As we investigated this notion of standards, it was not just Zibgee radios, but the language they were carrying over the top, explain Tobin Richardson, the company''s CEO and president. That''s the Connectivity Standards Alliance, your opinion, the IoT focused group, which is pushing one protocol to rule them all, and not the Consumer Technology Alliance, the people behind the CES.

The CSA was once the Zigbee Alliance, and that protocol today represents one component of the new Matter standard. But Zibgee was doing too much all at once, he says. However, things must be simplified so that the process works.

Here''''s the takeaway

So what does it all mean? Here''s the rest of it: Whereas a Zigbee device once had a Zigbee radio communicating using Zigbee standards, a Matter device will speak Matter and use whatever protocol it wants to communicate. That will involve Bluetooth Low Energy for initial pairing, which happens more quickly thanks to some recent tweaks. It may happen across any of those many existing communication channels. The language spoken across those channels is finally unified.

The Matter alphabet and language define the simple stuff: I am a lightbulb. I turn on and off. It may be used as Fuschia or tangerine or teal. For whatever reason, Philips'' next line of Hue smart lightbulbs will all sing a sea shanty when you triple tap a certain spot on them, that functionality will exist outside of the Matter spec. It may and should probably be quite useful, but you see it.

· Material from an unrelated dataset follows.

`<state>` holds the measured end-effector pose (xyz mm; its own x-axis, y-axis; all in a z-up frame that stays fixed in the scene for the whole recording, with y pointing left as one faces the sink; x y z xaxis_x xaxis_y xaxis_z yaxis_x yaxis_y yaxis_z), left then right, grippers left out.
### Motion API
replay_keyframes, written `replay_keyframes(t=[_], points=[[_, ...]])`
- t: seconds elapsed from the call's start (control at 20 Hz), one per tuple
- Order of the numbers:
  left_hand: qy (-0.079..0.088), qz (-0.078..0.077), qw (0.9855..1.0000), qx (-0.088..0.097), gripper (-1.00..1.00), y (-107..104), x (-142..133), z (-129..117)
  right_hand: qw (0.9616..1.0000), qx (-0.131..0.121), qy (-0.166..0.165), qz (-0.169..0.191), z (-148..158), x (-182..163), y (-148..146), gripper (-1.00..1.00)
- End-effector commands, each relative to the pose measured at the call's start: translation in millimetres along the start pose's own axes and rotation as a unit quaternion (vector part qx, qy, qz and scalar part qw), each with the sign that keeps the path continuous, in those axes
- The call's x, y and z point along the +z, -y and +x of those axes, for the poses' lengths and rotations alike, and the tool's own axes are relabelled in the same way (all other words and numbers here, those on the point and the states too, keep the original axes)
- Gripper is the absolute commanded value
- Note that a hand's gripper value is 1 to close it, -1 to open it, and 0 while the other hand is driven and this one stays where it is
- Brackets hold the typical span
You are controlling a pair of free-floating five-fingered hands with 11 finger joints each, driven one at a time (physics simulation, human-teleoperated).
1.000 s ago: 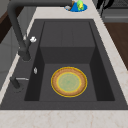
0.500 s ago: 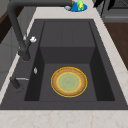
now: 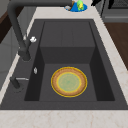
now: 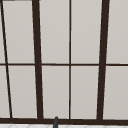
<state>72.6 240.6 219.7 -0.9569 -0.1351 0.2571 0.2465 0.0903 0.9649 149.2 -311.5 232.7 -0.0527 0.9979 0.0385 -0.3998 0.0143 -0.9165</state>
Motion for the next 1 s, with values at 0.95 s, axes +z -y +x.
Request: replay_keyframes(t=[0.95], points=[[-0.002, 0.002, 1.0, -0.003, 0.0, 0, 0, 0, 0.9957, -0.022, 0.014, 0.089, -124, -1, 6, -1.0]])
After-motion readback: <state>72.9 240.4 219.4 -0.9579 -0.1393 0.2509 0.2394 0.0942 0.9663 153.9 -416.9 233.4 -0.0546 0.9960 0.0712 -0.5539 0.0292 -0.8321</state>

Everything sounds fantastic, but getting there wasn''t easy. Matter will leverage development work and protocols from many existing systems, including Amazon Alexas Smart Home, Apples HomeKit, Googles Weave, The Alliances Zigbee Cluster Library (a.k.a. Dotdot) and more. It''ll take a while to be integrated into the stuff you own, and the stuff is going to be released soon.

What Matter means for you

Today, buy a smart doorbell or a lightbulb, and most ordinary consumers will have no idea if it will work with their existing devices, their Alexa speakers, or Google Home gizmos. What do my iPhone do? Everything is changed. Here''s what the Big Four means:

Apple: Matter accessories will be seamlessly supported by the Home app and Siri on Apple devices, such as the HomePod mini and Apple TV, irrespective of whether they were designed by Apple or were built to support Apple''s HomeKit protocol. This autumn, Apple will begin developing an all-new Home app. Finally, Apple will update its software platforms to include support for Matter for all users.

Google says that it intends to make any Nest device that is Matter-capable compatible with the standard and to incorporate Matter into other devices in the future.

"We are constantly working to ensure that all Nest speakers, displays, and WiFi are updated for Google Home," Turner said. (At Google I/O 2022, the company announced that its Google Home, Google Home Mini, Google Nest Hub, Google Nest Hub, and Google Nest Audio will all support Matter.) We want to ensure that virtually every user with a Google Home ecosystem is ready for Matter devices, and to make it simple for new users to adopt.

Amazon: While its older Echo devices will be supported by its Echo 4th gen smart speaker and Eero mesh routers, it''s still unclear whether or not.

So when will Matter matter to me?

Matters is still a work in progress despite the release of the specification, which opens the way for a certification process for the first group of 50+ companies that have been part of the testing process. In early November, matters will be backed by some of the world''s leading companies, but it''s really too early to say. Now that the foundational technology has been completed, the real work can begin. Heres hoping we end up with something really livable.